Newsweek reports Zellner, who took on the Avery case earlier this year, admitted that watching the Netflix documentary Making a Murderer made her angry because she felt that the Manitowoc County, Wisconsin, police officers and prosecutors involved in the case treated her client as if he were a non-factor, a piece of disposable trash.
"When I watched the Avery case, I felt that the attitude toward him by the prosecutors and the state was that he was disposable. It was almost like a class thing. [His family] didn't matter, they had no power. The longer I watched it, the more angry I got."Making a Murderer chronicles the murder of 25-year-old freelance photographer Teresa Halbach, who visited Avery's property on the last day she was seen alive in 2005. Authorities found Halbach's vehicle hidden on Avery's property, an auto salvage yard that spans numerous miles. Avery is now serving a life sentence in prison for Halbach's murder.
Yet, it wasn't the documentary alone that convinced Zellner of taking on Avery's case. As much as the film angers the lawyer, she refuses to represent any client if she feels they are guilty. Although she's a successful wrongful conviction attorney who's helped exonerate dozens of innocent people, a case that still haunts her is one that she took on for Larry Eyler, a house painter convicted of killing and dismembering a 15-year-old prostitute.While trying to get Eyler off of death row, she built a close relationship with him, so close that the former painter admitted to her, in detail, of not only how he killed the 15-year-old old, but how he carried out numerous other murders. It would become a mistake that she vowed would never happen again.
After she met Avery, she knew within the hour of talking to him that he was innocent. Now, she's not only set on getting him out of prison, but she's also determined to bring down the people she feels framed him. She specifically named the Manitowoc police, who she thinks planted evidence on Avery's property. The attorney hopes to find physical clues they behind to prove her theory.

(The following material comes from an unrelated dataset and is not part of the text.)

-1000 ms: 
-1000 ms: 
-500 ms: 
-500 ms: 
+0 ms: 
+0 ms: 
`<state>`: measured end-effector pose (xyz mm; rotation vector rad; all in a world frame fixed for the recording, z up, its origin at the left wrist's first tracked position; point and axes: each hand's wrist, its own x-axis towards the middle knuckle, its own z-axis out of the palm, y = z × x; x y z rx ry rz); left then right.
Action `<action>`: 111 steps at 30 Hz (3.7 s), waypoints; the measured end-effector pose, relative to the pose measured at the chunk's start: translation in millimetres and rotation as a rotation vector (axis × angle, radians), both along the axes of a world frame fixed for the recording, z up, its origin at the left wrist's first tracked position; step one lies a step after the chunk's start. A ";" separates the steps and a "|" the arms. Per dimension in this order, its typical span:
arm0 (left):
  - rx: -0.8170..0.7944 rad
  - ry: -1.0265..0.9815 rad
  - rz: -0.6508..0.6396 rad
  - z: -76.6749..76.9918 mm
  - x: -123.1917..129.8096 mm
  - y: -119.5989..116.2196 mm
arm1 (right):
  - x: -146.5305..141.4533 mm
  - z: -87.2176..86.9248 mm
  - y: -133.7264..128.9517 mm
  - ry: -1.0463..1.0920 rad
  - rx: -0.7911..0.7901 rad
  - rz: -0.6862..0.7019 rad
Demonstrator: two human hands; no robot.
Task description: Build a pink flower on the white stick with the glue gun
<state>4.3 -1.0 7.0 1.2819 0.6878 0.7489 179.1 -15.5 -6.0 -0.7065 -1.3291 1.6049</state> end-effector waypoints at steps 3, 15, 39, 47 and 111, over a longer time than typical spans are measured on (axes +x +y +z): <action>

"If you think of the concept of using your opponent's strength against them, it's kind of similar to a lot of the stuff I've done. They used forensic science to convict [Avery], and I'd be using it to convict them of planting the evidence."Part of the planted evidence, at least according to Avery supporters who've been endlessly researching the case, is the blood found under the hood of Halbach's Toyota RAV4. Supporters contend that police took blood from a 1985 blood vial collected from Avery after he was accused of rape, a crime that he was eventually cleared of after serving 18 years in prison, and planted it to use against him.
Others have already been warned not to underestimate Zellner. Robert smith, a Illinois-based attorney, said that not only is Zellner highly intelligent, she's also highly skilled.
"She's smart as the dickens and skilled, skilled, skilled. She makes use of all 52 cards and both jokers if you're in the courtroom with her."In the meantime, Zellner continues to visit Steven Avery at the Waupun Correctional Facility, in Waupun, Wisconsin. She said that with each visit, Avery feels more confident that his exoneration is on the way.